▶ Stored items from a collection
--------------------------------
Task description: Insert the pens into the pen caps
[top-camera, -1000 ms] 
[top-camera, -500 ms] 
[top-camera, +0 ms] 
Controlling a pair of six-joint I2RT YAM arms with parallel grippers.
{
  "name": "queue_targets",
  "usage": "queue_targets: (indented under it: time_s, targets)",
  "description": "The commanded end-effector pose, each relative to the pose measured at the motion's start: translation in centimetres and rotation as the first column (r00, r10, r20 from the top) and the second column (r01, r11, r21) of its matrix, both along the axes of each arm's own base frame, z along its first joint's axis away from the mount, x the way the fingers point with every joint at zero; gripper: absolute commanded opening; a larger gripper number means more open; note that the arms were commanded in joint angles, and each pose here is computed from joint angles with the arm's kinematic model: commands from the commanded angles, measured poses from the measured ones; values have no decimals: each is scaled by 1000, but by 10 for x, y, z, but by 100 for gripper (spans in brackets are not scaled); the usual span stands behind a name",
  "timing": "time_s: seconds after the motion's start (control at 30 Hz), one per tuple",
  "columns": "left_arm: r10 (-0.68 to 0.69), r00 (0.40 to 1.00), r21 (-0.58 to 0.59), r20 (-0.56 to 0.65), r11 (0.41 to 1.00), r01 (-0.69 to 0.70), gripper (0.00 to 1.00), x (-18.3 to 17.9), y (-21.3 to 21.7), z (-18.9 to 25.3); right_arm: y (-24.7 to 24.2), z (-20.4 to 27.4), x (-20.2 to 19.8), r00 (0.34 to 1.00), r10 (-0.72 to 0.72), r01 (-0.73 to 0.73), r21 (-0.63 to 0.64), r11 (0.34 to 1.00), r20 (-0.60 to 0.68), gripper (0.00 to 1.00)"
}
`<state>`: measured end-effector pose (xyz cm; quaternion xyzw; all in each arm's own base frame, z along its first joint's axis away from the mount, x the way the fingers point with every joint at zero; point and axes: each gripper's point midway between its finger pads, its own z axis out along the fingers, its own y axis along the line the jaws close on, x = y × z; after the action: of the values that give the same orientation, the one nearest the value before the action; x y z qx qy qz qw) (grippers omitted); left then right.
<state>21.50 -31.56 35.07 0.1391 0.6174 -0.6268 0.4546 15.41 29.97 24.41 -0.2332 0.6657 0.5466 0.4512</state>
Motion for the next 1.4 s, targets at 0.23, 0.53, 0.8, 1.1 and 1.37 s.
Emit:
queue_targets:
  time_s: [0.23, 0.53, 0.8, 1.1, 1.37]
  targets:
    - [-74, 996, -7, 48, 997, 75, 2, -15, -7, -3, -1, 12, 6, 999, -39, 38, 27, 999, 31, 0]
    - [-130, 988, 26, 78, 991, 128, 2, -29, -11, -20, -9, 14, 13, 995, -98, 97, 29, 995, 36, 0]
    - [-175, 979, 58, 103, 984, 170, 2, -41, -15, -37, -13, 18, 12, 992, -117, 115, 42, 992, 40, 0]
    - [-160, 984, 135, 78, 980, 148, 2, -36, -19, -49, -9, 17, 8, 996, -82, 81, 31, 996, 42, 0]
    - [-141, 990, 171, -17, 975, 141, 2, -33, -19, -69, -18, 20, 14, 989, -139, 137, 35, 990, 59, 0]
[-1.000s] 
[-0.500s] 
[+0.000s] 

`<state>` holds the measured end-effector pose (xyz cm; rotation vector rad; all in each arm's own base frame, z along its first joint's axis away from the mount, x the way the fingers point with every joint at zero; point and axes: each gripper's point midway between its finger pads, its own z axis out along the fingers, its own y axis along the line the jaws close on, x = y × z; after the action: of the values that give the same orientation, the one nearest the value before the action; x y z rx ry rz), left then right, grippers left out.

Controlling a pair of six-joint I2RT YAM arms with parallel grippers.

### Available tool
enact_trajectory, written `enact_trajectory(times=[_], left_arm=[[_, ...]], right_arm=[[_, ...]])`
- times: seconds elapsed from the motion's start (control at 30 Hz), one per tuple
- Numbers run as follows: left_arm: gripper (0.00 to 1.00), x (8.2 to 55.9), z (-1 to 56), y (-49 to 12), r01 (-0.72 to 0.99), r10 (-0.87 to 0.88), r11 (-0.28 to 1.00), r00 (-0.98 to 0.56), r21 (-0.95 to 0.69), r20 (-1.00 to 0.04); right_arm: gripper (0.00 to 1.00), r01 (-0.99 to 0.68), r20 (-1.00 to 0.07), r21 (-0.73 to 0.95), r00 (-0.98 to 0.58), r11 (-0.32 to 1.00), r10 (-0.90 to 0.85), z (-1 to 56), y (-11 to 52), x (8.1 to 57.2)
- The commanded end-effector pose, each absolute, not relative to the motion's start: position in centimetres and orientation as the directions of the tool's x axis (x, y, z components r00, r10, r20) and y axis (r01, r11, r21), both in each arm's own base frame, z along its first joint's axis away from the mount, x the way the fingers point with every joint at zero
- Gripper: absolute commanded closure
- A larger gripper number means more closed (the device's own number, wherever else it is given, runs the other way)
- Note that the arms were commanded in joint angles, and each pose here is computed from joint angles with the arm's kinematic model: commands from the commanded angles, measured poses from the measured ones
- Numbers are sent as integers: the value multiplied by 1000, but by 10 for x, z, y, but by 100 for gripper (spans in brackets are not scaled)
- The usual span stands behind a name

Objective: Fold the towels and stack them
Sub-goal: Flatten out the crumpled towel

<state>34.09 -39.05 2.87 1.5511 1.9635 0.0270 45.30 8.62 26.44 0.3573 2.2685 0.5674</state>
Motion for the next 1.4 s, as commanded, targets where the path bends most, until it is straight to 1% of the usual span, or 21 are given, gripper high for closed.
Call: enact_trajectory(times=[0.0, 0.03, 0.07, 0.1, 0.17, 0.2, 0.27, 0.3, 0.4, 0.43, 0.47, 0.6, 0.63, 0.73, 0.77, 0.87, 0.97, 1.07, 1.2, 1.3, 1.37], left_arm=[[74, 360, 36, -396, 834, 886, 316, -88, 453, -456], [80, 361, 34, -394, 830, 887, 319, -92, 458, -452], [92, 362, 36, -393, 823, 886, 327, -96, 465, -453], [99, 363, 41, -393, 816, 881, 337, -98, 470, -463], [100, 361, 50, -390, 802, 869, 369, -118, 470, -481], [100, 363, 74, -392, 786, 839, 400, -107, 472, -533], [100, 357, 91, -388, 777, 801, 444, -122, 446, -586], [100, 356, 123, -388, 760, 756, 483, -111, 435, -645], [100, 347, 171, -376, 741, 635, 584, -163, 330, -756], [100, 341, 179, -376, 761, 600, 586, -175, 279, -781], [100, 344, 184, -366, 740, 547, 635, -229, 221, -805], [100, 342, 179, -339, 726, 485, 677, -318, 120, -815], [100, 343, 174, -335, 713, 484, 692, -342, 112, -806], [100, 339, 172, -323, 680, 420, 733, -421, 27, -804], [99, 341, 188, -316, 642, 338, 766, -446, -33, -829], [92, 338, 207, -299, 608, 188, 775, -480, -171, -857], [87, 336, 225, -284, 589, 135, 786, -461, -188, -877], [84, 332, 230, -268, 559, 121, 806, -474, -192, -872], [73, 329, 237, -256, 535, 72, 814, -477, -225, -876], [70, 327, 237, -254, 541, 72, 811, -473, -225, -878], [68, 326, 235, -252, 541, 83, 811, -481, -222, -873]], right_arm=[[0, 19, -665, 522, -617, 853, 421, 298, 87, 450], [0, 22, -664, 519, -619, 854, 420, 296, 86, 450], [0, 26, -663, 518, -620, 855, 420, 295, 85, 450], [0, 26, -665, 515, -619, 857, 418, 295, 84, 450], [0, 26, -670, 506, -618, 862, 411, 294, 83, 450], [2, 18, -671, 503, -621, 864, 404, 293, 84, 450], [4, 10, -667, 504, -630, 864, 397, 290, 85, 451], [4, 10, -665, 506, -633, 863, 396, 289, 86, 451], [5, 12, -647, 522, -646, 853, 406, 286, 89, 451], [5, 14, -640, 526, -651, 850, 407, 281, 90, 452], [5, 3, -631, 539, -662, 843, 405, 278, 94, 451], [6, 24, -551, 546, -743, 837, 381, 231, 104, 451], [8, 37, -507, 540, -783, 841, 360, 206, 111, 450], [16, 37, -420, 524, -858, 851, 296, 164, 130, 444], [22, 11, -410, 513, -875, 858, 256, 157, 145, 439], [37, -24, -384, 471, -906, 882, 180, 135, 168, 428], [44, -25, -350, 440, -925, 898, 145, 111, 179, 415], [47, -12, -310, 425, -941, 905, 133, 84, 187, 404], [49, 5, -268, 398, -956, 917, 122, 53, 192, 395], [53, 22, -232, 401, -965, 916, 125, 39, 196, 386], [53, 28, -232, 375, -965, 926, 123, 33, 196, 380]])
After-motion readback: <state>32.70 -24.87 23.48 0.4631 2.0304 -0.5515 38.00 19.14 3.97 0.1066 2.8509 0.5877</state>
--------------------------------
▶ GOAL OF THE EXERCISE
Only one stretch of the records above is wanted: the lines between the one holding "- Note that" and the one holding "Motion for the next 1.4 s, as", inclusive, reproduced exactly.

▶ RESULT OF THIS TASK
- Note that the arms were commanded in joint angles, and each pose here is computed from joint angles with the arm's kinematic model: commands from the commanded angles, measured poses from the measured ones
- Numbers are sent as integers: the value multiplied by 1000, but by 10 for x, z, y, but by 100 for gripper (spans in brackets are not scaled)
- The usual span stands behind a name

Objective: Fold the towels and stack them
Sub-goal: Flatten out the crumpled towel

<state>34.09 -39.05 2.87 1.5511 1.9635 0.0270 45.30 8.62 26.44 0.3573 2.2685 0.5674</state>
Motion for the next 1.4 s, as commanded, targets where the path bends most, until it is straight to 1% of the usual span, or 21 are given, gripper high for closed.

Nothing else belongs to this answer.